SCOTUS to Rule on Unconstitutional Student Loan Handouts

Good, but

The U.S. Supreme Court on Thursday said it will review the legality of President Joe Biden’s federal student loan debt relief plan, putting borrowers on track to get clarity on the fate of the program by next summer.

 

The program, which would grant up to either $10,000 or $20,000 in federal debt relief to student borrowers who make under a certain income, depending on the kind of loan they used, has been blocked by lower courts since November. The administration initially planned to start rolling out cancellations by the end of this month.

 

The Supreme Court agreed to hear oral arguments in February, allowing the case an expedited schedule, and is expected to make a decision by the end of June, when the term ends. February’s arguments are also likely to give insight into how the justices view the program.

It is nuts, in this day and age, that citizens should have to wait seven months – SEVEN MONTHS – for SCOTUS to act. There should be an expedited process for the court to adjudicate issues of this importance. Really… all interested parties should be able to be reasonably ready to argue their cases by January and the court should have plenty of time to render a ruling within a couple of weeks. It’s ridiculous that the court moves at glacial speed in a modern country. Too often, irreparable damage has been done while everyone sits around and waits on the court.

Second SCOTUS Leak?

Nobody seems to be looking very hard for the first leak.

Following the monumental leak of the draft opinion to overturn Roe v. Wade in May, a former anti-abortion leader claims he was told the outcome of a 2014 case weeks before it was announced publicly, according to a report published on Saturday in The New York Times.

 

Rev. Rob Schenck, who led an evangelical nonprofit in Washington, said he was informed ahead of time about the ruling of Burwell v. Hobby Lobby, a landmark case involving contraception and religious rights, according to a letter he wrote to Chief Justice John G. Roberts Jr.

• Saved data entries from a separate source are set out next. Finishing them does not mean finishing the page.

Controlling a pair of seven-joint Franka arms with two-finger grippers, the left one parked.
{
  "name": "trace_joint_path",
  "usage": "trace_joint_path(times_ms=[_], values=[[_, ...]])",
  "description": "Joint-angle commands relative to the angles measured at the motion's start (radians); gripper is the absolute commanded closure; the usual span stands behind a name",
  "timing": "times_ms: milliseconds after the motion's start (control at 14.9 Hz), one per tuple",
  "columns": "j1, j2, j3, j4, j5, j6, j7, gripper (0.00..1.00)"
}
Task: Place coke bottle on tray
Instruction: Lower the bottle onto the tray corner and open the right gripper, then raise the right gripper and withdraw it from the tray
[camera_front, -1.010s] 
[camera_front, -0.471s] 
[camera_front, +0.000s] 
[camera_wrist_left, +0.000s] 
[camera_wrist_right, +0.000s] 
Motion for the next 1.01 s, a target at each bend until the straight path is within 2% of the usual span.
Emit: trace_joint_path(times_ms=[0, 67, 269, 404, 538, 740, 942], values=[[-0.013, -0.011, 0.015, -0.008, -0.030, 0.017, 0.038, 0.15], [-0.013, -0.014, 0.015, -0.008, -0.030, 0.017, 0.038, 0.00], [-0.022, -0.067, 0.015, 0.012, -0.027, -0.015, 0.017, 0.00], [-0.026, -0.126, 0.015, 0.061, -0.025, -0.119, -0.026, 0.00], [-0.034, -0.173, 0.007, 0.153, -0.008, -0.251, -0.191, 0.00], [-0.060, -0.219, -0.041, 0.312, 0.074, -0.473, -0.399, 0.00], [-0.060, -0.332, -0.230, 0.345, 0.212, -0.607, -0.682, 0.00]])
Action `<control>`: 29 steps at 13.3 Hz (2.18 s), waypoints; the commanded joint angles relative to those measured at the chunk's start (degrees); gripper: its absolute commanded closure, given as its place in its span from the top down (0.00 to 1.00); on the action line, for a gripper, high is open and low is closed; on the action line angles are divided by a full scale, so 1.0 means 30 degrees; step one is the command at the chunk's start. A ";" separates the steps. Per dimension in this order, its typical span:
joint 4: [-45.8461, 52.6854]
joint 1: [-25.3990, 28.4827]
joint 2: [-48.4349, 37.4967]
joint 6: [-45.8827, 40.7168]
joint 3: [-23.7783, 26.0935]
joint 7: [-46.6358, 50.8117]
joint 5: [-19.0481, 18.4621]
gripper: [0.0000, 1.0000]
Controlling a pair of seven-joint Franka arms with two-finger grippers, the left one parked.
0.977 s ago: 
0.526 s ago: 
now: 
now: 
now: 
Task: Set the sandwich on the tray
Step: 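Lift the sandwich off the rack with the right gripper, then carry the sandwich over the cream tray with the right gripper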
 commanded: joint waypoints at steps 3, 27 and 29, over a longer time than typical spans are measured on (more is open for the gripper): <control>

Roberts did not respond to the letter.

 

Schenck used his knowledge of the verdict to prepare public relations materials, the report said, and to inform the president of the Christain evangelical-owned craft store Hobby Lobby, the winning party of the case. Schenck said the ruling was also shared with a handful of advocates, according to the report.

I do think that there is a distinction between the two leaks. Leaking the full draft opinion was an egregious breach. Giving a heads up at a dinner party was not appropriate, but a far cry from the first leak. I expect that the latter has been happening for eons while the former was unheard of in modern times. Also, the latter was allegedly done with the intent to be a private heads up while the former was a public attempt to intimidate justices.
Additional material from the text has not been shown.